Wednesday, October 21, 2009

The Dove Set Free

To be real is to be transparent. When one allows another to see the inmost part of their being…without fanciful decorated edges as that of a wedding cake, but the messy stuff that ensues when a one year old child celebrates his birthday….that is real! It’s easy to pretend we have a perfect life, but then again perhaps not. I would think it more difficult to portray the person we are not, rather than the person whom we truly are and which God made us to be. But why is it we fight to the end to expose the realness of life that has happened to us. Why do we care what another thinks, when we should only care what the Great I Am knows…and He knows all…sees all…nothing is hidden. Yet hide is the very thing we try to do just as Adam and Eve after their sinful endeavor into the luscious, juicy, forbidden fruit.

It is sad indeed and often irks one to the core when encountering an individual who prides themselves in the appearance of perfection. For beneath the glitz and glam is a poor soul longing to be real…to be transparent…and share the pain this life has brought. No one who walks this Earth has a perfect life, but each carries imperfections made perfect through one solitary life…Jesus Christ. He makes all things good. He works the bad for good even when good at the time of the crisis can not be seen. Only peace can come to the soul in bondage and become like a dove set free from its cage…receive whole heartily the gift God has given in Jesus Christ…and open your wings to fly freely without guilt and condemnation, but with mercy and love.

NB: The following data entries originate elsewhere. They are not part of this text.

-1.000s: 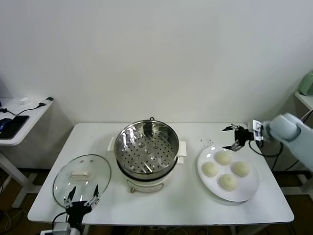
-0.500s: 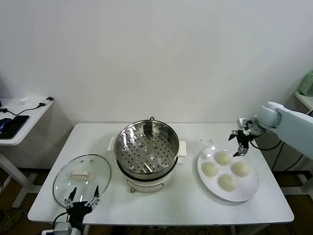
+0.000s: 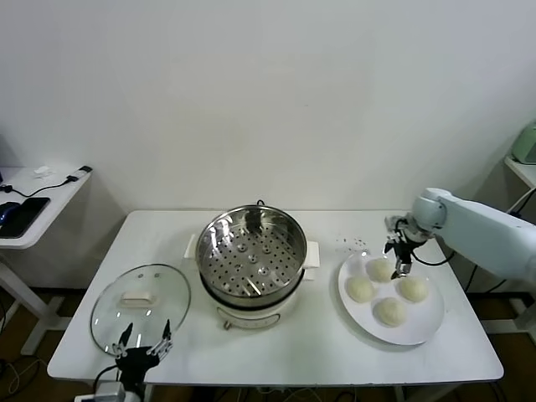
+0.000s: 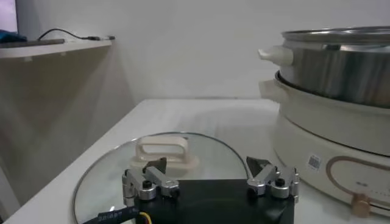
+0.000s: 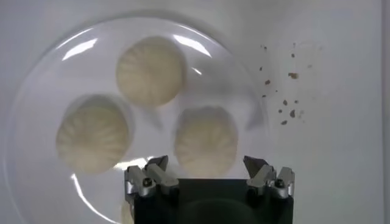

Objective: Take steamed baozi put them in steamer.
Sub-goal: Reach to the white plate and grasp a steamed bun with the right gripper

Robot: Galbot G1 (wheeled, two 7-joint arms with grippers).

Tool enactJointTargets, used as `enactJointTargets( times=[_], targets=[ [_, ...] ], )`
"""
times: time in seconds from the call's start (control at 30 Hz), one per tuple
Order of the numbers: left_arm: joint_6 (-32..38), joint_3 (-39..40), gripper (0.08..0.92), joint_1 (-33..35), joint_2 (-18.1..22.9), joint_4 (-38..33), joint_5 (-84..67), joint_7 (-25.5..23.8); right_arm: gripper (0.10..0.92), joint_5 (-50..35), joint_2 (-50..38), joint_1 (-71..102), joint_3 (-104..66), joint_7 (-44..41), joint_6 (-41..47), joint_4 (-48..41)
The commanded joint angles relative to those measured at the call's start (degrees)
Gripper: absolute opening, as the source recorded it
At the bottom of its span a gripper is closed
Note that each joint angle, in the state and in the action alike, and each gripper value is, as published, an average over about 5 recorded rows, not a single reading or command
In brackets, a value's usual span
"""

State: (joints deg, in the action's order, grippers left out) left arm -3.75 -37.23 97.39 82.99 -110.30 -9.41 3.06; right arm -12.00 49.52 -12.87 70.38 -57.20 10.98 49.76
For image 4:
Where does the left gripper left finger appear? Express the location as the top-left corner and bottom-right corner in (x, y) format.
(121, 156), (180, 208)

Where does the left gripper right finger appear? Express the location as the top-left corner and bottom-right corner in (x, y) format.
(246, 156), (300, 203)

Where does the glass lid with cream handle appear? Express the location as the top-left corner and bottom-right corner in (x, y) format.
(72, 131), (249, 224)

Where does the stainless steel steamer pot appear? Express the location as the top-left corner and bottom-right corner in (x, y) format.
(257, 26), (390, 109)

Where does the white electric cooker base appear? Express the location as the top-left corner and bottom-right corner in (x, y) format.
(258, 79), (390, 219)

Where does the white side table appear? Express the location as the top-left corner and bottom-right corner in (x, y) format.
(0, 38), (112, 60)

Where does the blue computer mouse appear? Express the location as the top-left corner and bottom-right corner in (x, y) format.
(0, 29), (27, 43)

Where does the laptop screen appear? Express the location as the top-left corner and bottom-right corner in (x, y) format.
(0, 0), (18, 33)

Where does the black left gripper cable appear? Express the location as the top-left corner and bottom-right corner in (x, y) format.
(82, 206), (153, 224)

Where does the black thin cable with plug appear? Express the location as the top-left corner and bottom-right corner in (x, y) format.
(38, 28), (101, 41)

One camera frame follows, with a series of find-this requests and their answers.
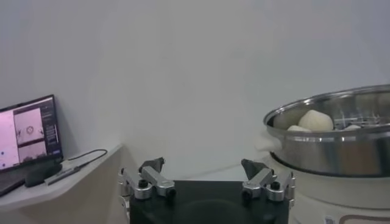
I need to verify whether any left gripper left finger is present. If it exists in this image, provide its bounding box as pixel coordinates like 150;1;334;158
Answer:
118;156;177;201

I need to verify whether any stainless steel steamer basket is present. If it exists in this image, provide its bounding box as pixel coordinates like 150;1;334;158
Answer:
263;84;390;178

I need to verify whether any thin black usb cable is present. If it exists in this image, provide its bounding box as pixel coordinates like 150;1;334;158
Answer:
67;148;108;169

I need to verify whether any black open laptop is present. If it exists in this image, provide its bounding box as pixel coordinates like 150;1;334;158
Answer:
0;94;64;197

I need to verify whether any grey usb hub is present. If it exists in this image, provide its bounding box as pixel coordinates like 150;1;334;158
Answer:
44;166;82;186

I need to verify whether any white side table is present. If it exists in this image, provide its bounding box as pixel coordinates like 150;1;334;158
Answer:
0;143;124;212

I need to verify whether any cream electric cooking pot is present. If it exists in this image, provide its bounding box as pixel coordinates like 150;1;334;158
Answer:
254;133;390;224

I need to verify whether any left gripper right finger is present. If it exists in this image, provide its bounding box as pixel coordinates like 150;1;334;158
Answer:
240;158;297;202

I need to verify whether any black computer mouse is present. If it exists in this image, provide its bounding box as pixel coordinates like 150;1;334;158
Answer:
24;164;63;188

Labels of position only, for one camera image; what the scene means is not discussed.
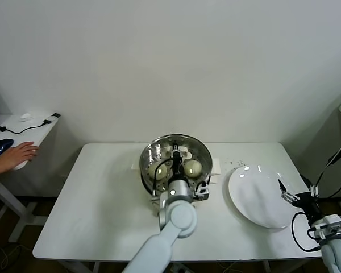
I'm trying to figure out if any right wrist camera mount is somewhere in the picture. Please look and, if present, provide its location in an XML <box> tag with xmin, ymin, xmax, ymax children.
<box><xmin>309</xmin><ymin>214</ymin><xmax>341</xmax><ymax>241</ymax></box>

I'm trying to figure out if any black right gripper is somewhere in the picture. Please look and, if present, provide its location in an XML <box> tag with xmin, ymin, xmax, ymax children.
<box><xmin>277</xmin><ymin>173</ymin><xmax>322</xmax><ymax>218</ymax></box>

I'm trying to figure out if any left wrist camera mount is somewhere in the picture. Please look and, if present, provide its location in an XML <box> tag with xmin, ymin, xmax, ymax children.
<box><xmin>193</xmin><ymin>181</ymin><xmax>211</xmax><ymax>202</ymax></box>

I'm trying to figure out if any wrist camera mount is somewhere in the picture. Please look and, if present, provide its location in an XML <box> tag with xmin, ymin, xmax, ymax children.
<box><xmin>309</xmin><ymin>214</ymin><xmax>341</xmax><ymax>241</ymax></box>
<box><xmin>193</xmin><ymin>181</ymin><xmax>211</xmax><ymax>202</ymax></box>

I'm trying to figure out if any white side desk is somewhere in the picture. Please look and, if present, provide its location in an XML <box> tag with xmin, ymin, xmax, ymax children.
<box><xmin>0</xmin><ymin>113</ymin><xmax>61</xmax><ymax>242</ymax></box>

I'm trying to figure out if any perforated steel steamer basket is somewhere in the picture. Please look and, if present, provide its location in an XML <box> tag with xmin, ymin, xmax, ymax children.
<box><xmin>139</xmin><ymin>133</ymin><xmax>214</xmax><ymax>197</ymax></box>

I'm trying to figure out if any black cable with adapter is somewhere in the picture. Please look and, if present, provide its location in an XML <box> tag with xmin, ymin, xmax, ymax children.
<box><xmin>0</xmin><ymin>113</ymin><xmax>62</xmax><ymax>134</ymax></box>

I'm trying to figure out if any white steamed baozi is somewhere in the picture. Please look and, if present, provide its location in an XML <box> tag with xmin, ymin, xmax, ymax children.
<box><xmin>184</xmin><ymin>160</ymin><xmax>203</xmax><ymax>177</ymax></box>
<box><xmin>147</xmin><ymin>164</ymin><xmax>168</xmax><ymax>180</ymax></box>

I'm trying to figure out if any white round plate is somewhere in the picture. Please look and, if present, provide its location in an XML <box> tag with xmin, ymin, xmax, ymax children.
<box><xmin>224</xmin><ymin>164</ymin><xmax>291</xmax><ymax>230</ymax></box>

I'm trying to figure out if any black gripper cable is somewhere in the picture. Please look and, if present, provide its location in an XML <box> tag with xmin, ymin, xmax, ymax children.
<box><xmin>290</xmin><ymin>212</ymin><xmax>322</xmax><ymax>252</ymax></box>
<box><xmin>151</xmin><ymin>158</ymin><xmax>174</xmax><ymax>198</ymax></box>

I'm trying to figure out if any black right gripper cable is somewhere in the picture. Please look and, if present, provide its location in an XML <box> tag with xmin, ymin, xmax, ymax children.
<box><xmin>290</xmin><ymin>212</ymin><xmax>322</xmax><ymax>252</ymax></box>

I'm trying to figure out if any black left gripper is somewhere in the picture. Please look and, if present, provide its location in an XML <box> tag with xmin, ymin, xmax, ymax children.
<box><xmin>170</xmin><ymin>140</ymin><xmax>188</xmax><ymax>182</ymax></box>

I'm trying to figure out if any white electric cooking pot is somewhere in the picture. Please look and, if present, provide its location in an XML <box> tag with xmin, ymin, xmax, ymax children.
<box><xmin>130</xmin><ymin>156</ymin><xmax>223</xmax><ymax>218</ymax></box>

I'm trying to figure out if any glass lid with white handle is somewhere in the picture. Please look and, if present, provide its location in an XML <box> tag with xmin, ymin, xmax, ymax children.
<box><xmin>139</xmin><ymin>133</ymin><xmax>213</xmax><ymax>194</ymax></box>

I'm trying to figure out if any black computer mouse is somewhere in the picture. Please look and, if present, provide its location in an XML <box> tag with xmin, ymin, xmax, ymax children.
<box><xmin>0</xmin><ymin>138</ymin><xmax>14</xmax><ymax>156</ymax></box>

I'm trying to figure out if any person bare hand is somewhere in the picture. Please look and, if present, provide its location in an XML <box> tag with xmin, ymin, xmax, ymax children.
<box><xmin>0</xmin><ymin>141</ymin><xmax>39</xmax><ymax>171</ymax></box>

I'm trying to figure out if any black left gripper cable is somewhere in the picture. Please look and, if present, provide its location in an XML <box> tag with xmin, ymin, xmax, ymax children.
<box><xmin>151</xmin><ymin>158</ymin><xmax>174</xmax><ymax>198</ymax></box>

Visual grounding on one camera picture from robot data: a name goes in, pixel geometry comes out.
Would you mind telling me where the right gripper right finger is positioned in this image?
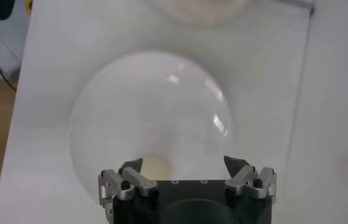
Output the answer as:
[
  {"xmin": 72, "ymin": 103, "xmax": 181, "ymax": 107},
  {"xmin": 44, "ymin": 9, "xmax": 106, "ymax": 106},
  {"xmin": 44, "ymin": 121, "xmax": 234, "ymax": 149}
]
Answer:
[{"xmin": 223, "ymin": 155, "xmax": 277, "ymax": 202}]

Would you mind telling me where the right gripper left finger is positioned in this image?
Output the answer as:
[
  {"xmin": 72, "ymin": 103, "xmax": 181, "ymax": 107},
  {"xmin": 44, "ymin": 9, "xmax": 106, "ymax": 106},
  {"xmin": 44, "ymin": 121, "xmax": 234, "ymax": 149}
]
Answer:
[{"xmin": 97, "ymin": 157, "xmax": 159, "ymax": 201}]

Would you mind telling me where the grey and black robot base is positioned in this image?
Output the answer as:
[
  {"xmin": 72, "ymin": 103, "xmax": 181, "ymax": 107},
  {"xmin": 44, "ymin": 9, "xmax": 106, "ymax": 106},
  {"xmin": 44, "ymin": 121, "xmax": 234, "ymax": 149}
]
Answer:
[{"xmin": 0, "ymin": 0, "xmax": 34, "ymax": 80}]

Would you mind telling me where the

Saturday, October 17, 2009

A Sweet Love Song

It remains one of my all time favorite songs. It brings me to tears each time I listen to its somber and humble words. When I hear the song it reminds me of two people…Billy Graham and my beloved Grandmother Bowser. She often talked about the great preacher of peace and salvation. It was watching this revered man of God that a Lamb captured the soul of a child’s heart in the quietness of her childhood bedroom amidst a family in turmoil. He hugged me sweetly and He has never let go since the tender age of 10 years old. No one was there. It was just me and my Abba. He reached down from heaven that cold winters night as the wind whipped and the naked trees scratched at the window panes; He touched me.

We’ve become very close, my Jesus and me, since He stole my heart 32 years ago. He has been there when I left home at 18 years old, the death of my dear grandparents in college, depression, celebration of marriage, divorce of my parents, birth of my three children, and the diagnosis of autism for my beautiful daughter. He reminds me daily of the power I have to overcome because of one simple fact. I am His child! He sings daily in the sweetest of voices just how much He loves me through the glory of His creation as the sun beams upon my face. I ask Him, “Why?” I know I do not deserve such love for I am the one whose sin brought Him to suffer death on the cross. He replies, “That’s just how much I love you!”